With sugar and its negative health effects increasingly coming into focus, alternative sweeteners are more popular than ever.
As such, you may have now heard of the sweetener erythritol and have questions about whether it’s safe, if it’s healthy, and more. Although it seems new, it’s actually been around for some time. In fact, it occurs naturally in some foods and has been in use as a sweetener since 1990.
What is erythritol?
Erythritol is what’s known as a sugar alcohol. These are compounds that chemically resemble sugar and alcohol (it’s worth noting they don’t contain any actual alcohol). They occur naturally in certain foods and come from plant products such as fruits and berries.
Sugar alcohols have a sweet taste and are lower in calories than regular sugar and as a result, are a popular ingredient in low-calorie and low-sugar foods. Other sugar alcohols you see on food labels include isomalt, xylitol, sorbitol, and maltitol.

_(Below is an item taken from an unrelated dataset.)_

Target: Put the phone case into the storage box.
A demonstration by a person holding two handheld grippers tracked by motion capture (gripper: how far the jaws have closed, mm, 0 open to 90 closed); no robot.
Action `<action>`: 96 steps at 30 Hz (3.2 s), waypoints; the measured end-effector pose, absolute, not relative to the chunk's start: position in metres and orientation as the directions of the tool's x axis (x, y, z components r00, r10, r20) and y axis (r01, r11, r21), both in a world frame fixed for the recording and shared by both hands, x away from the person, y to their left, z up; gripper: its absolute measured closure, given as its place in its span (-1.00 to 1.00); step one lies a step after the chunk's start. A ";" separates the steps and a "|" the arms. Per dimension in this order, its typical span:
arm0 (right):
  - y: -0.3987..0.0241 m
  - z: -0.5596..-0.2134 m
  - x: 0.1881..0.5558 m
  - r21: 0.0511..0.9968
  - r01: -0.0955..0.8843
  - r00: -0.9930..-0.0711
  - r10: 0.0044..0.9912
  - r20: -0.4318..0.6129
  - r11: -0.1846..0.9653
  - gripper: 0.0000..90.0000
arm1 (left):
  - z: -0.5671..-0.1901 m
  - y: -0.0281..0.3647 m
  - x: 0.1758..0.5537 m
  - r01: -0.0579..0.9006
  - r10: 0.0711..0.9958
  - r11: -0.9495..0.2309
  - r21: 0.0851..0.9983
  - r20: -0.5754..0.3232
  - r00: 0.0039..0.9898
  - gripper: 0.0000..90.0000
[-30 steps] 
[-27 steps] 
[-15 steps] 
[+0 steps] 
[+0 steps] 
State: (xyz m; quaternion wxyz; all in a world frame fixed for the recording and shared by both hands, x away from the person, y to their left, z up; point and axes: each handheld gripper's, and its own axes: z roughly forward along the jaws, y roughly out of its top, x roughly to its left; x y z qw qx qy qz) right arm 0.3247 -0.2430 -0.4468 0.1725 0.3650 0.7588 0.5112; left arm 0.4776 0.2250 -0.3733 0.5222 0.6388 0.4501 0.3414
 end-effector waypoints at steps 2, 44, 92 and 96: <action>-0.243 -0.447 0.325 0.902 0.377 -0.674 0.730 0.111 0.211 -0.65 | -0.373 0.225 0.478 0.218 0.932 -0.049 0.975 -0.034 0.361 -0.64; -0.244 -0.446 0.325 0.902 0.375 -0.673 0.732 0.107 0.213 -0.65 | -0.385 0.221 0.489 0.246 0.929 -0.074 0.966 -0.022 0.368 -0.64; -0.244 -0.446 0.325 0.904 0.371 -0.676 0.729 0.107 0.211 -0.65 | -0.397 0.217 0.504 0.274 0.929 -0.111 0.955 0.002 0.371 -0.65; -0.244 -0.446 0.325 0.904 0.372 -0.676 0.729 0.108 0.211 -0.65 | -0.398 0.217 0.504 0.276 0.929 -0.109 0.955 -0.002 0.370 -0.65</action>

Erythritol sets itself apart from other sugar alcohols due to its much lower calorie content. For example, erythritol contains only 0.24 calories per gram vs 2.4 calories per gram in xylitol, 2.6 calories per gram for sorbitol, and 4 calories per gram for sugar. Even with its tremendously lower calorie content, erythritol is nearly as sweet as sugar (around 70%) so it's easy to understand its increasing popularity.
Is Erythritol Safe?
Generally, erythritol has been found to be safe to consume. This shouldn’t come as much of a surprise as it naturally occurs in foods like fruits and vegetables though in small amounts.
Although erythritol is safe to consume, certain populations will want to know exactly how it will interact with their bodies in a few key areas.
Erythritol and Gut Health
Erythritol is well-tolerated by healthy people with no existing digestive issues. However, those with IBS, SIBO, or who have had bad reactions may want to avoid erythritol as it can make symptoms worse.
Most sugar alcohols remain undigested until reaching the colon where they are fermented and release gases that cause bloating and discomfort. Unlike other sugar alcohols, erythritol doesn’t seem to have this effect. Instead, it mostly gets absorbed into the bloodstream before reaching the colon. After that, it mostly passes through the urine unchanged.
How Erythritol Metabolizes
When erythritol is consumed, around 90% enters the bloodstream and 10% makes its way to the intestines where some is excreted unchanged and some is digested by intestinal bacteria at the lower part of the large intestine, thereby generating short-chain fatty acids and other organic acids.
Erythritol and Blood-Glucose Levels
Erythritol has not been found to spike blood-glucose levels in healthy individuals or those with diabetes. Extremely small-scale studies found no negative effect in diabetic patients after ingesting erythritol one time in one study and consuming it regularly over the course of two weeks in a separate study.
Many sugar-free foods contain calories and carbohydrates from other sources so erythritol-sweetened foods should still be eaten with care.
Erythritol and Heart Health
A small pilot study suggests erythritol might improve circulation by way of improving small-vessel endothelial function, especially for those with diabetes. The data also points to an ability to improve circulation by way of reducing arterial stiffness.
With these findings, erythritol might have a slightly positive effect on heart health.
*The linked study did not have a control group and further studies are needed to say whether this benefit is conclusive and not a result of outside factors like participants exercising more or eating better.
Erythritol and Dental Health
Erythritol, unlike sugar, doesn’t have any damaging effects on teeth and may even have a positive impact on dental health.
The reason this happens is that when sugar is consumed, the bacteria in the mouth feeds on it and release acids that damage tooth enamel. Studies have indicated that erythritol, on the other hand, may even suppress the growth of these bacteria directly. Studies have yet to show any definitive link between erythritol use and a decrease in tooth cavities though.
How Much Erythritol is Okay to Consume?
There are no official guidelines but people can generally tolerate 1 gram of erythritol per 1 kilogram (2.2 pounds) of body weight.
This means the average American man, weighing 90 kilograms (199 pounds) could safely tolerate 90 grams of erythritol per day while the average American woman weighing 77 kilograms (170 pounds) could tolerate 77 grams of erythritol.
How to Use Erythritol
You can generally use erythritol the same way you would use sugar; add it to your coffee or try using it in place of sugar in your baking. Keep in mind that erythritol is only about 70% as sweet as sugar. Recipes might need some adjustment and you may find the textures to be slightly different.
Erythritol is an increasingly popular alternative sweetener that falls into the category of sugar alcohols. Its key benefits are that it’s been found to be safe for those with diabetes, is low in calories, and may even help with dental health. Those who already have gut health conditions like IBD, IBS or Crohn’s may still want to use it with caution.
This article is provided for informational purposes only and is not intended to be used as medical advice. If you have immediate concerns about your health, please seek the help of your physician.
*These statements have not been evaluated by the Food and Drug Administration. This product is not intended to diagnose, treat, cure or prevent disease.